BOSTON — More than a dozen people were forced out into the street after a fire broke out in their Boston apartment building.
One woman was rushed to the hospital from the scene after a neighbor carried her out of her apartment.
“It was really smokey, like I pretty much had to crawl,” said Socrate Joseph, one of the residents in the building that caught fire.
Residents in the apartment building at the corner of Tremont and Hammond streets in the city’s Roxbury neighborhood were woken up by smoke, flames, and the fire alarm around 3:30 Wednesday morning.
“Initially it came in as a medical alert, but when companies got here they saw the fire showing out the window, they struck the box and made an aggressive attack on the fire,” Boston Fire District Chief Rayshawn Johnson said.
Joseph lives on the third floor and was on his way out when he came across his neighbor on the second floor.
“She was trying to come out, but she was hesitant, kept walking back and forth,” said Joseph.
Joseph says the elderly woman is blind, and despite the worsening conditions, he knew he needed to help her.
“I ran back upstairs on the third floor and got my phone so I could use it as a flashlight, went back downstairs, looked for her, grabbed her hand, she was pulling back,” said Joseph. “Picked her up, put her over my shoulder, proceeded to go down the steps with her.”
As Joseph was carrying her down the stairs, firefighters were coming up.
“Companies were making their way up to the stairwell to attack the fire, they saw her up there and brought her down to the ambulance and EMS,” Johnson said.
In a statement, Boston Fire Commissioner Paul Burke thanked Joseph for his “heroic” action.

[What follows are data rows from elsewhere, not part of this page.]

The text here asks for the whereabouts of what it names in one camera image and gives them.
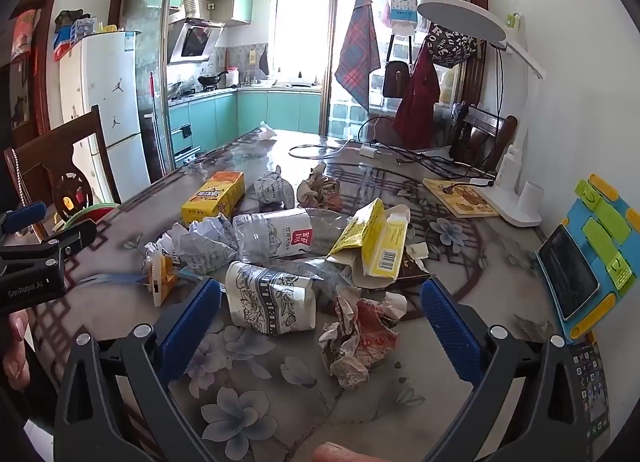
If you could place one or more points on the yellow book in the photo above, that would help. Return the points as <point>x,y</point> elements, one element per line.
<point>462,199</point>

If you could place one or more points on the carved wooden chair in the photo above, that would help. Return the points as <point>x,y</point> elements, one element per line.
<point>60,142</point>

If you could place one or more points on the brown bag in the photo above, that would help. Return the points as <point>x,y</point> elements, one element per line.
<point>396,80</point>

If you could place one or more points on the red garment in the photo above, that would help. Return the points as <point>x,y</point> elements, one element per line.
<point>417,102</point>

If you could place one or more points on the teal kitchen cabinets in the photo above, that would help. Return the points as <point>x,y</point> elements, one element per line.
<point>250,112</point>

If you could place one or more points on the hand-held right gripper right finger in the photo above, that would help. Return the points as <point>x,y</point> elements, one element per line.
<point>450,337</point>

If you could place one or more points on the green wall hook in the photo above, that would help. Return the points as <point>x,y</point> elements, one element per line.
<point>512,21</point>

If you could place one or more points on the white tissue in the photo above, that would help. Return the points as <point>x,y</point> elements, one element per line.
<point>266,131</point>

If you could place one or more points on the plaid cloth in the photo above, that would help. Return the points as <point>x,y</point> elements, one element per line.
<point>357,52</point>

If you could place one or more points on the person's right hand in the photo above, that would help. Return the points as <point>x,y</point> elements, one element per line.
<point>342,454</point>

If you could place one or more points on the dark brown cigarette pack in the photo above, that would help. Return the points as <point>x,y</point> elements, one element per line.
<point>410,276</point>

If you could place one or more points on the black wok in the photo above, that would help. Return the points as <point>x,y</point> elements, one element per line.
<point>210,78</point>

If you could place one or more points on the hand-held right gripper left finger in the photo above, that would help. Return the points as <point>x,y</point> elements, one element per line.
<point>190,327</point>

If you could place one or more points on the red bin with green rim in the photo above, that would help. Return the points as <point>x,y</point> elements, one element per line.
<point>85,214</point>

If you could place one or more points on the yellow orange box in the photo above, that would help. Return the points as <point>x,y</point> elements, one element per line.
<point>212,197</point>

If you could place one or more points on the white refrigerator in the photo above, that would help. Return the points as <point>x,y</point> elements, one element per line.
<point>105,92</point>

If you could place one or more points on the crushed patterned paper cup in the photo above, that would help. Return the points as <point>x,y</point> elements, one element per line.
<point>270,297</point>

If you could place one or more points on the range hood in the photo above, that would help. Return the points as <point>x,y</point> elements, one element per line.
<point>195,40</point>

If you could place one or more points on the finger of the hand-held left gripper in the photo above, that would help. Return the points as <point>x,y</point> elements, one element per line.
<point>22,214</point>
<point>60,242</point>

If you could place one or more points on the crushed small yellow white box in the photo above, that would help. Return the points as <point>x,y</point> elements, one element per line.
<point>162,272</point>

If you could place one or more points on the crushed clear plastic bottle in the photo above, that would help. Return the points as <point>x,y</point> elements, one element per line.
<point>280,234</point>

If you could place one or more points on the crumpled white paper ball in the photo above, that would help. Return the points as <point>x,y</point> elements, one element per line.
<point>274,189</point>

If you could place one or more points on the white power adapter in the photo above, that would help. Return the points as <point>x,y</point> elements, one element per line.
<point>370,151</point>

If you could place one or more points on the crumpled brown paper ball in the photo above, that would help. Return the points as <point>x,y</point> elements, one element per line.
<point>317,189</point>

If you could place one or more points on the person's left hand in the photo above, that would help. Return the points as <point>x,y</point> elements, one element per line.
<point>15,367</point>

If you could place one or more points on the red printed paper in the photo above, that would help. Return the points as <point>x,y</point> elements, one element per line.
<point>362,337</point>

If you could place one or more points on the torn yellow carton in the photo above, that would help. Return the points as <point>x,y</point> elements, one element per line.
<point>372,237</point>

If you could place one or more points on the red broom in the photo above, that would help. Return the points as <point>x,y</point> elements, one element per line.
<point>156,132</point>

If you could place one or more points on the white desk lamp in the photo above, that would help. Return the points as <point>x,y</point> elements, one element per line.
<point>460,17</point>

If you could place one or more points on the wooden chair with dark cushion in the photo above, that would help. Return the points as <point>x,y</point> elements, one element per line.
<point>487,135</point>

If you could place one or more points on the black printed bag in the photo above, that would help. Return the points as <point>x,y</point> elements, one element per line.
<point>452,45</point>

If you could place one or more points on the tablet in blue green case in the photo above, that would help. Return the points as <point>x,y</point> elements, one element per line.
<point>600,222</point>

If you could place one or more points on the sliding glass door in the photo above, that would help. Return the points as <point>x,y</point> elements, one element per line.
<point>145,17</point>

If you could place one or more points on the smartphone with lit icons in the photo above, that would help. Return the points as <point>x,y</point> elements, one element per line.
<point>590,392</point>

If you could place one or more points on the crumpled newspaper ball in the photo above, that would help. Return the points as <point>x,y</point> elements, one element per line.
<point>207,242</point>

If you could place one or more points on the smartphone with dark screen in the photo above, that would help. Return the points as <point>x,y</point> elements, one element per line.
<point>567,269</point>

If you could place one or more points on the blue red box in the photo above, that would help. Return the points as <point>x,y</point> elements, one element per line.
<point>65,45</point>

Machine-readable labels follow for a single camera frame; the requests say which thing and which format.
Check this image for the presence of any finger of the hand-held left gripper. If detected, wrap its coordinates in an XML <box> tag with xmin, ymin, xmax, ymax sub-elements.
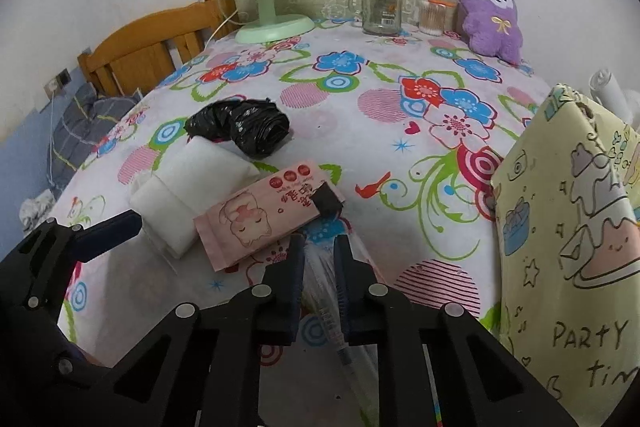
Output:
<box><xmin>10</xmin><ymin>209</ymin><xmax>143</xmax><ymax>308</ymax></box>

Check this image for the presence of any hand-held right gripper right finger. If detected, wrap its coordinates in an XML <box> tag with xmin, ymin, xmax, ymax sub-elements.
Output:
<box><xmin>332</xmin><ymin>233</ymin><xmax>581</xmax><ymax>427</ymax></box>

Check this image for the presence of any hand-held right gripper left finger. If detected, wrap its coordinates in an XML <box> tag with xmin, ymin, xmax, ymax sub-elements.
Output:
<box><xmin>100</xmin><ymin>233</ymin><xmax>307</xmax><ymax>427</ymax></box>

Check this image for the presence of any white soft pad pack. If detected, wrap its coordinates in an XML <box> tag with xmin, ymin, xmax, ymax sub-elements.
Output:
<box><xmin>129</xmin><ymin>137</ymin><xmax>261</xmax><ymax>260</ymax></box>

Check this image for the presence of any small black pouch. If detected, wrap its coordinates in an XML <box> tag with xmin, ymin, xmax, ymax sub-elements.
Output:
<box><xmin>311</xmin><ymin>183</ymin><xmax>345</xmax><ymax>218</ymax></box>

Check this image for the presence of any pink cartoon packet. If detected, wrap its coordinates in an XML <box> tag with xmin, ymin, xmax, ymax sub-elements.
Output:
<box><xmin>193</xmin><ymin>159</ymin><xmax>346</xmax><ymax>273</ymax></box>

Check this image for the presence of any black plastic bag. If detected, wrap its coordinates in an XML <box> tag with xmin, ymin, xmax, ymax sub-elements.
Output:
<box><xmin>185</xmin><ymin>98</ymin><xmax>291</xmax><ymax>158</ymax></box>

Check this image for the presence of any yellow cartoon patterned box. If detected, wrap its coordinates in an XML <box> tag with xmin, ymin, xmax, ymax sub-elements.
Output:
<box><xmin>490</xmin><ymin>83</ymin><xmax>640</xmax><ymax>423</ymax></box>

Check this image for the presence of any crumpled white cloth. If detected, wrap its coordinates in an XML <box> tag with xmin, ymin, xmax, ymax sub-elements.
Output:
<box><xmin>19</xmin><ymin>189</ymin><xmax>58</xmax><ymax>233</ymax></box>

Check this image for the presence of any floral tablecloth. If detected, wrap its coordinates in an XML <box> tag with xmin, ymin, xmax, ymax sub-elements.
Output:
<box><xmin>50</xmin><ymin>17</ymin><xmax>556</xmax><ymax>427</ymax></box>

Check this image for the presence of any gray plaid pillow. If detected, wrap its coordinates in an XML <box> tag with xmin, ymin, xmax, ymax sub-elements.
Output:
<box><xmin>47</xmin><ymin>83</ymin><xmax>146</xmax><ymax>172</ymax></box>

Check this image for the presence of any wooden bed headboard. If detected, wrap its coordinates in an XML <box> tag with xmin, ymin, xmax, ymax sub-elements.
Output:
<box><xmin>76</xmin><ymin>0</ymin><xmax>238</xmax><ymax>98</ymax></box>

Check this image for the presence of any purple plush bunny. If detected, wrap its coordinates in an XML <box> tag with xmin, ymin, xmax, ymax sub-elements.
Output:
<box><xmin>454</xmin><ymin>0</ymin><xmax>524</xmax><ymax>66</ymax></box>

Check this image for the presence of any white standing fan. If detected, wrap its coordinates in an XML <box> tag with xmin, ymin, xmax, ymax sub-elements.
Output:
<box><xmin>587</xmin><ymin>67</ymin><xmax>640</xmax><ymax>128</ymax></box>

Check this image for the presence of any wall socket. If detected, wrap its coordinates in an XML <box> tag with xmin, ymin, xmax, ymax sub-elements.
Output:
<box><xmin>44</xmin><ymin>68</ymin><xmax>73</xmax><ymax>100</ymax></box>

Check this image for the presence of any white fan cable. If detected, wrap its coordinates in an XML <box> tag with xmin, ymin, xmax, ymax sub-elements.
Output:
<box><xmin>206</xmin><ymin>9</ymin><xmax>241</xmax><ymax>42</ymax></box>

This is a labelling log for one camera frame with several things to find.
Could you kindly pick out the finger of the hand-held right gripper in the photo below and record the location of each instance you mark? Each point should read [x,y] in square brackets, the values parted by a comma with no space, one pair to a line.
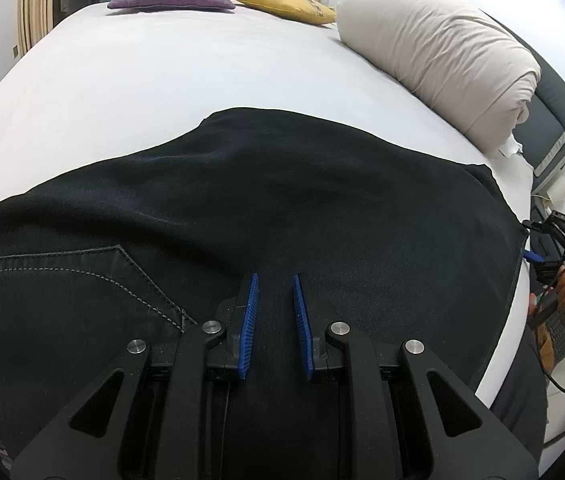
[534,256]

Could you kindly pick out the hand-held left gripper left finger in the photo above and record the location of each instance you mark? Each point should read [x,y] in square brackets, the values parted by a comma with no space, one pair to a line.
[247,325]

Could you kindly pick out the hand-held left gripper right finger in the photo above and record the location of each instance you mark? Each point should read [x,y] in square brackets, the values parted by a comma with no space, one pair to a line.
[303,325]

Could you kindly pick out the black pants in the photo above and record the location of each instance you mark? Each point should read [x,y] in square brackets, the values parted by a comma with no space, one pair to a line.
[312,200]

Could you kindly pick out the white tissue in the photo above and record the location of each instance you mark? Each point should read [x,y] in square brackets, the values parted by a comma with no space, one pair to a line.
[511,147]

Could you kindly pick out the grey padded headboard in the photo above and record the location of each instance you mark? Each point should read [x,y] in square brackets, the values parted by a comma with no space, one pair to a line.
[554,105]

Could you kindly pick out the rolled beige duvet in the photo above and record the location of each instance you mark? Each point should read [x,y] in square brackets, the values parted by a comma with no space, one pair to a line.
[437,55]

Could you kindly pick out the bed with white sheet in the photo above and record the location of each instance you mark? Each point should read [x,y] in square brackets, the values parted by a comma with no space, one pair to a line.
[187,60]

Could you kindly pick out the yellow cushion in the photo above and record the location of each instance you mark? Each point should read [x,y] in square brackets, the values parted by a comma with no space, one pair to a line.
[277,4]

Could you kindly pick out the beige curtain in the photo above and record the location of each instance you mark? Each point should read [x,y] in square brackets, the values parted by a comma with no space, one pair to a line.
[37,5]

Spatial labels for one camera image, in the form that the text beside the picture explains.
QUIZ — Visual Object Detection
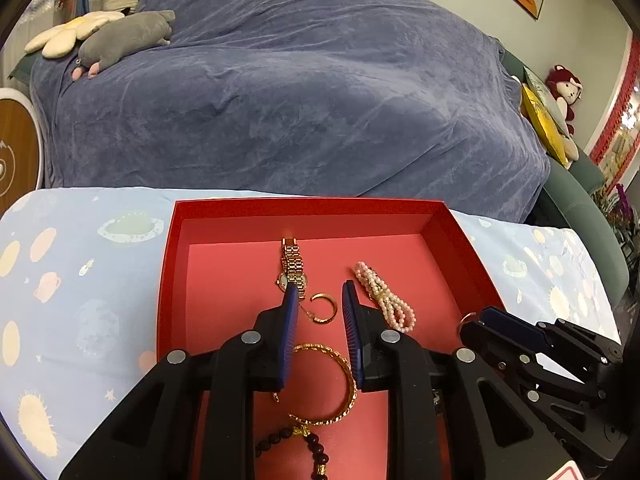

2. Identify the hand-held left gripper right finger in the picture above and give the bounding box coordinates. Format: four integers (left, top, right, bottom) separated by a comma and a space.
341, 281, 572, 480

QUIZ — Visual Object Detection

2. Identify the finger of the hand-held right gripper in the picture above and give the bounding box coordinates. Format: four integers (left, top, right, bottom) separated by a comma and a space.
481, 305, 557, 354
459, 320, 539, 404

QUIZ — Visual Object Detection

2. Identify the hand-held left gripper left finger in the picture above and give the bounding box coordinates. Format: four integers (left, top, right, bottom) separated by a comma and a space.
59, 286, 301, 480

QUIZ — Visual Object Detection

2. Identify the gold hoop earring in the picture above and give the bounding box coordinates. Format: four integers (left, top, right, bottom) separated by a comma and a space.
300, 292, 338, 324

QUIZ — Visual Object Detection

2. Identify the gold chain bracelet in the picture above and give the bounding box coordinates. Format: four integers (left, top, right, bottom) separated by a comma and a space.
272, 342, 359, 427

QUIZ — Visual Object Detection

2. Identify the pearl bracelet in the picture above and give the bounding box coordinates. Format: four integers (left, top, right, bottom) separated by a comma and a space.
353, 260, 417, 334

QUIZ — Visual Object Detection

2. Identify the gold link watch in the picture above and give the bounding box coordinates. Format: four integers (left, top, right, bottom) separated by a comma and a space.
276, 238, 307, 302

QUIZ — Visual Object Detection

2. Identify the red cardboard box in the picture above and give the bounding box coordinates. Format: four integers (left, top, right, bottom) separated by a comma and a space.
155, 198, 507, 480

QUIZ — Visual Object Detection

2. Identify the dark bead bracelet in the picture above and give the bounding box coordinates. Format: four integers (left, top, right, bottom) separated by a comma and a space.
254, 422, 332, 480

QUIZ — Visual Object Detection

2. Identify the green sofa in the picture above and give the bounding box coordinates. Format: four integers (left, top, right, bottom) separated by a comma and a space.
7, 47, 629, 307

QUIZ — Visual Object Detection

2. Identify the purple flower plant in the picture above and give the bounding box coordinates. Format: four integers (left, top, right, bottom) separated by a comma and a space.
599, 184, 637, 232

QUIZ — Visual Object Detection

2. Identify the cream plush cushion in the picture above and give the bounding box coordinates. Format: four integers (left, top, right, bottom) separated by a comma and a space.
557, 134, 580, 161

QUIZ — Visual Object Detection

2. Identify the yellow pillow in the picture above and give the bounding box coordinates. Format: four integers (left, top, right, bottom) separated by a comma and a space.
519, 82, 571, 169

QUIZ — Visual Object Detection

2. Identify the light blue planet print cloth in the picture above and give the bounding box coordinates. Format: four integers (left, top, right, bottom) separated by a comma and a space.
0, 187, 624, 480

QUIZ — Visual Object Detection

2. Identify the grey pillow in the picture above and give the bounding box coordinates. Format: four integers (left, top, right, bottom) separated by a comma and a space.
522, 65, 571, 136

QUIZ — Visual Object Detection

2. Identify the red monkey plush toy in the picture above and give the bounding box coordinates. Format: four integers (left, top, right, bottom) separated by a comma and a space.
544, 63, 584, 136

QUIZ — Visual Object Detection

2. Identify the blue sofa cover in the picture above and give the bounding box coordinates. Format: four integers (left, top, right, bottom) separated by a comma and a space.
28, 0, 552, 224

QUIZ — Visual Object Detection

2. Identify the round wooden side table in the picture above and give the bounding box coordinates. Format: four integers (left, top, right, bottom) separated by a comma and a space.
0, 87, 46, 216

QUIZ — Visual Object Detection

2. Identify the grey plush toy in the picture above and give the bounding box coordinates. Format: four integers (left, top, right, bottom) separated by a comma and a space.
71, 9, 176, 81

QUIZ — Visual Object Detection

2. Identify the flower shaped pillow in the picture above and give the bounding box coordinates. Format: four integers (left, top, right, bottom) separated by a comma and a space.
23, 9, 126, 59

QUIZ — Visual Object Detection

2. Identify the white curtain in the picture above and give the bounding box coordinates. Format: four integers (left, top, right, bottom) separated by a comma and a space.
5, 0, 109, 61

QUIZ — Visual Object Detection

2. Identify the red patterned door frame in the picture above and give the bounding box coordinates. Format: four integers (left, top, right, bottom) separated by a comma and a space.
587, 34, 640, 172

“Thank you to Socrate Joseph for rescuing his neighbor at today’s early morning fire on Tremont Street. His quick actions of carrying his neighbor to an exit and passing her to responding firefighters were heroic and undoubtedly saved her life in a rapidly progressing fire,” Burke said. “As always, thank you to our firefighters for quickly extinguishing this fire at great personal risk as they do every day they come to work.”
— Boston Fire Dept. (@BostonFire) June 4, 2025
The woman was taken to the hospital and is going to be OK, thanks to the help of first responders and Joseph.
“It was just the right thing to do, even though she was being hesitant,” Joseph said. “But I just couldn’t leave her there. “If I did not, it would be on my conscience. I don’t know her, but it was the right thing to do. She is a neighbor, I’ve seen her before, I know she’s an elderly lady, a handicap, I would want someone to do that for my grandmother.”
A total of 12 adults and two kids were displaced and are being helped out by the Red Cross.
The building sustained about $500,000 worth of damage. The adjoining buildings were not damaged.
The cause of the fire remains under investigation.